Dataset items
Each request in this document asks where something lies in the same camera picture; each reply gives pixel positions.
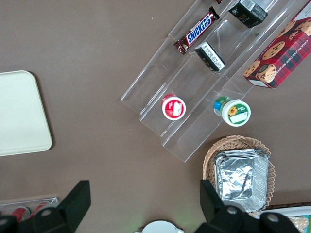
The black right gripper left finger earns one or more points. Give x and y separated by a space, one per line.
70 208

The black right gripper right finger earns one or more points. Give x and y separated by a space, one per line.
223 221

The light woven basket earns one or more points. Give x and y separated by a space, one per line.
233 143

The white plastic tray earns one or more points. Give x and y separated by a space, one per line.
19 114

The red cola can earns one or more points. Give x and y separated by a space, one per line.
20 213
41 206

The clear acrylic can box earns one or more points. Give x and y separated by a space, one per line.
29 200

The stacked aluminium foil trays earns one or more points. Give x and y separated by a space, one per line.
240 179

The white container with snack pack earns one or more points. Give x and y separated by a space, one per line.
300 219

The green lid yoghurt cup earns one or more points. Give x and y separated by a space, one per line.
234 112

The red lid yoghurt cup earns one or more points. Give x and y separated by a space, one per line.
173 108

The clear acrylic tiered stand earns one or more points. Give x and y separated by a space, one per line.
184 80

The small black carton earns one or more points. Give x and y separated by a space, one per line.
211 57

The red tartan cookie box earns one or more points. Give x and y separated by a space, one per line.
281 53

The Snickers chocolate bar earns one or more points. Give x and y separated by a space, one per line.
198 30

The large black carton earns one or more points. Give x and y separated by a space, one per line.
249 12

==

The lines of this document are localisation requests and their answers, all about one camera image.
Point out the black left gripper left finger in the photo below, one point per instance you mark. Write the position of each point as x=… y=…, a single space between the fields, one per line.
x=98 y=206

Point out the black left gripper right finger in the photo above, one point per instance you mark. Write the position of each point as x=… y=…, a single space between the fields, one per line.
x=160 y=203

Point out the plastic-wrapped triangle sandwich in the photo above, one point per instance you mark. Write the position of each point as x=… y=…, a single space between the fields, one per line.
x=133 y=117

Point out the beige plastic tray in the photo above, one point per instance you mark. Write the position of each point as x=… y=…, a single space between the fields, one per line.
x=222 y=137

* * *

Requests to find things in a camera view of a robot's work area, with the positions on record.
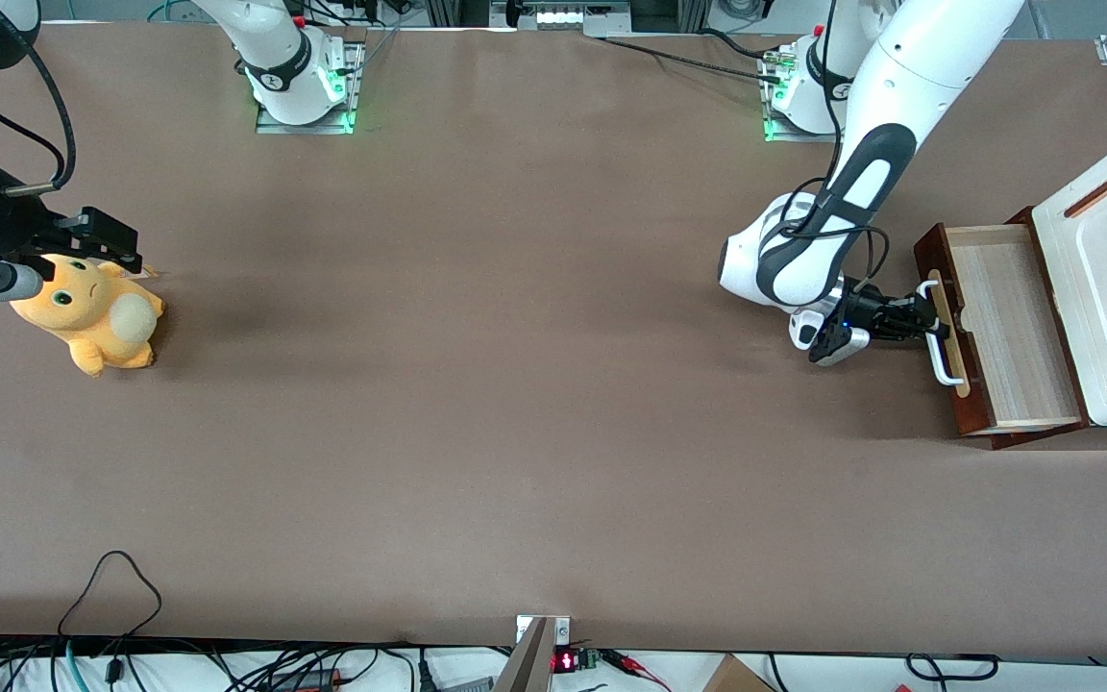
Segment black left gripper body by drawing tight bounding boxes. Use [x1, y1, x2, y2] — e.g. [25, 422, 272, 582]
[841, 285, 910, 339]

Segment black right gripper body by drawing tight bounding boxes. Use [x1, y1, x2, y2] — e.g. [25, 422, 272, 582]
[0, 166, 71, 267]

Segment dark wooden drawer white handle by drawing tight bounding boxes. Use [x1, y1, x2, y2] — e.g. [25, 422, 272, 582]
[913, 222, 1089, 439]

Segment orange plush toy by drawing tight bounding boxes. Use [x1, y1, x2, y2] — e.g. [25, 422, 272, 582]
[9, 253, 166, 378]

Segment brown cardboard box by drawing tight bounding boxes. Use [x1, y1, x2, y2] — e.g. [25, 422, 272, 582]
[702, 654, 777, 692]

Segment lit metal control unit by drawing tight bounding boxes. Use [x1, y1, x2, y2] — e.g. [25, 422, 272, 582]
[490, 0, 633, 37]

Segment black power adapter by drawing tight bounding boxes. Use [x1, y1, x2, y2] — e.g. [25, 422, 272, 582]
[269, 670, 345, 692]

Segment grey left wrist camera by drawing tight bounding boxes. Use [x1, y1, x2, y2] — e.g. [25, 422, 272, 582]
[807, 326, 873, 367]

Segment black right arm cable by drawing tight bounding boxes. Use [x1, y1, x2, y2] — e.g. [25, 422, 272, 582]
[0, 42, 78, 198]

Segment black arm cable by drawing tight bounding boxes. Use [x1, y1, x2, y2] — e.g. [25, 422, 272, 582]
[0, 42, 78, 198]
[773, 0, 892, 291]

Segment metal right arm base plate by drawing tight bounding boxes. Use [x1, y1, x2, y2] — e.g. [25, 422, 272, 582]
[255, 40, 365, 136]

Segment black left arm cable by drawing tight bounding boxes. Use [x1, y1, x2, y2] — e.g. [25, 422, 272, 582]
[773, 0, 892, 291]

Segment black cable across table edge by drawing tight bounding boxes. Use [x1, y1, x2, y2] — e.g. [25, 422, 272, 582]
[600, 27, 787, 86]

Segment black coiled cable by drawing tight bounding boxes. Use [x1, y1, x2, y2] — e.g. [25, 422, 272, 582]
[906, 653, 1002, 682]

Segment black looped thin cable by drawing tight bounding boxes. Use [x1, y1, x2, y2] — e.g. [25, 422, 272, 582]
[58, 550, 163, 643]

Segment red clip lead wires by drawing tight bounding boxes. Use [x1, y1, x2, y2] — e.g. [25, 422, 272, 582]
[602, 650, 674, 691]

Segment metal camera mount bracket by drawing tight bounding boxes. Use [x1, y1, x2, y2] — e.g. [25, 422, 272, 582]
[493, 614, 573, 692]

WHAT THE EXERCISE ASKS
Your answer should consist of the lines above that hold the word "this", copied exactly.

WRITTEN SOLUTION
Each request in this document asks where something lies in the same camera picture; each reply gives pixel positions.
The lines of this document are localisation requests and their answers, all about one camera image.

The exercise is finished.